Neefe? Da war doch was. Genau, Beethovens Bonner Lehrer. Schon Musik von ihm gehört oder selbst gespielt? Nein? Das war auch schwer möglich, waren doch die Zwölf Klaviersonaten schon längere Zeit nicht mehr lieferbar. Der Verlag Dohr hat es sich zur Aufgabe gemacht, vergriffene Ausgaben wieder auf den Markt zu bringen. Unterstützung für den vorliegenden, auch optisch sehr ansprechenden Band erhielt er von der Arbeitsgemeinschaft für Rheinische Musikgeschichte sowie der Kulturstiftung NRW.
Den Förderern ist es zu verdanken, dass zudem Einspielungen auf Tonträgern, hier von Oliver Drechsel, beigegeben werden konnten. Den Klaviersonaten, die sogenannten Kurfürsten-Sonaten Beethovens, die er während seiner Schülerschaft bei Neefe komponierte, gegenüberzustellen, ist sehr geschickt. Für die Aufführung wünschte Neefe ausdrücklich den Clavichord-Klang (dem konnte entsprochen werden), es gibt aber auch eine Aufnahme mit einem modernen Konzertflügel zum Vergleich. Inge Forst dokumentiert in ihrem Vorwort den aktuellen Stand der Neefe-Forschung. Zudem finden sich im Anhang ein eigens vom Komponisten beschriebener Lebenslauf mit einem Resultat seiner Beobachtungen selbst und auch eine Fortsetzung seiner Witwe in sehr unterhaltsamer Weise.
Seine Sonaten widmete er keinem Geringeren als Carl Philipp Emanuel Bach. Auch das liebenswerte Widmungsschreiben ist veröffentlicht worden. Neefe hat bereits als Chemnitzer Schüler (dort 1748 geboren) den „Versuch über die wahre Art, das Clavier zu spielen“ studiert. Bei seiner späteren musikpädagogischen Tätigkeit legt er sehr viel Wert auf eine systematische Methodik. Im Zentrum seines Instrumentalschaffens stehen seine Werke für das Klavier. Die hier veröffentlichten Sonaten sind Neefes erste größere Klavierwerke. Auch sie entstanden noch im engen Kontakt zu Hiller in Leipzig und erschienen 1773 dort im Druck.

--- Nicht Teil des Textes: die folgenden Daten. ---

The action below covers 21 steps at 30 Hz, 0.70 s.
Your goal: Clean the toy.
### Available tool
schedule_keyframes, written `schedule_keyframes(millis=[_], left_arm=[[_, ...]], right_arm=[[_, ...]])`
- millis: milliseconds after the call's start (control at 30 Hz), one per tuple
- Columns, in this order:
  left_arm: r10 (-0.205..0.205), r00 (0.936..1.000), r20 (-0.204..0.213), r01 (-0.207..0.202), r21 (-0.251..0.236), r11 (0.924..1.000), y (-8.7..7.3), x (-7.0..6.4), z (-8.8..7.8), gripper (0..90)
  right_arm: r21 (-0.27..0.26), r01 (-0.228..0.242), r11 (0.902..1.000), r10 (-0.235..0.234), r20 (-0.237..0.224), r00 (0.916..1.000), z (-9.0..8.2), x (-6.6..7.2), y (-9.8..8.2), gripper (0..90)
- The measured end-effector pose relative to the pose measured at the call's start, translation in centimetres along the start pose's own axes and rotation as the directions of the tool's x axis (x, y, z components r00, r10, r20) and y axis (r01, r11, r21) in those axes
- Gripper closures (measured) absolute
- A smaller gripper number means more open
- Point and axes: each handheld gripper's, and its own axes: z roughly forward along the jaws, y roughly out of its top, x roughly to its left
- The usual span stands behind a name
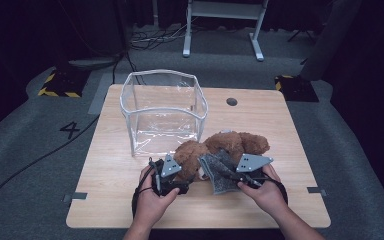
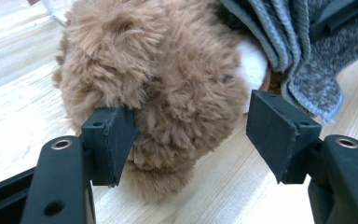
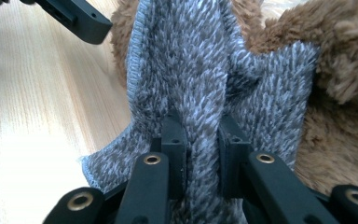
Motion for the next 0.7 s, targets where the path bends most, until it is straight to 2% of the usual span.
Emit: schedule_keyframes(millis=[133, 233, 333, 500, 567, 600, 700], left_arm=[[-0.014, 0.9985, -0.054, 0.014, -0.004, 0.9999, 0.2, 0.3, -0.9, 30.6], [-0.021, 0.9941, -0.106, 0.018, -0.027, 0.9995, 0.5, 0.8, -1.3, 26.4], [-0.025, 0.9957, -0.089, 0.021, -0.039, 0.999, 1.1, 1.3, -0.6, 22.8], [0.0, 0.9984, -0.056, 0.0, 0.011, 0.9999, 1.7, 0.9, 1.5, 21.0], [0.004, 0.9997, -0.026, -0.004, 0.02, 0.9998, 1.6, 0.8, 1.7, 21.1], [0.002, 0.9996, -0.028, -0.001, 0.029, 0.9996, 1.6, 0.7, 1.7, 24.0], [0.021, 0.9988, -0.045, -0.018, 0.06, 0.998, 1.5, 0.6, 1.5, 45.6]], right_arm=[[0.002, -0.002, 1.0, 0.002, -0.002, 1.0, 0.0, -0.2, 0.0, 76.5], [-0.004, -0.006, 1.0, 0.006, 0.001, 1.0, -0.2, -0.3, -0.1, 76.5], [-0.015, -0.003, 0.9999, 0.003, 0.006, 1.0, -0.6, -0.3, 0.0, 76.5], [-0.065, 0.057, 0.9962, -0.057, 0.007, 0.9983, -0.8, 0.1, 1.5, 76.5], [-0.087, 0.066, 0.9941, -0.066, 0.002, 0.9978, -0.6, 0.2, 2.2, 76.5], [-0.092, 0.068, 0.9935, -0.068, -0.001, 0.9977, -0.5, 0.2, 2.4, 76.4], [-0.084, 0.07, 0.994, -0.07, -0.003, 0.9975, 0.2, -0.1, 2.7, 76.4]])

In seiner Widmungsschrift bemerkt er fast entschuldigend, dass er „in den kleinen Abschnitten und Cadenzen zu gesangmäßig geworden“ sei. Weiter schreibt er: „Ich sehe aber nicht ein, warum man das nicht mannichmal auch auf dem Klaviere leiden dürfe.“ Gesangsmäßigkeit als Oberbegriff findet auch seinen Niederschlag in den Tempobezeichnungen: Allegro grazioso, Andante con Tenerezza, Con Gusto oder Largo e mesto zum Beispiel. Der galante und feinfühlige Stil herrscht hier vor. Und wie von Inge Forst richtig bemerkt, ist der 1. Satz der Kurfürsten-Sonate nicht zufällig ein Allegro cantabile. So lassen sich Neefes Sonaten ins Vorfeld der Wiener Klassik einordnen und verdienen praktische Aufmerksamkeit.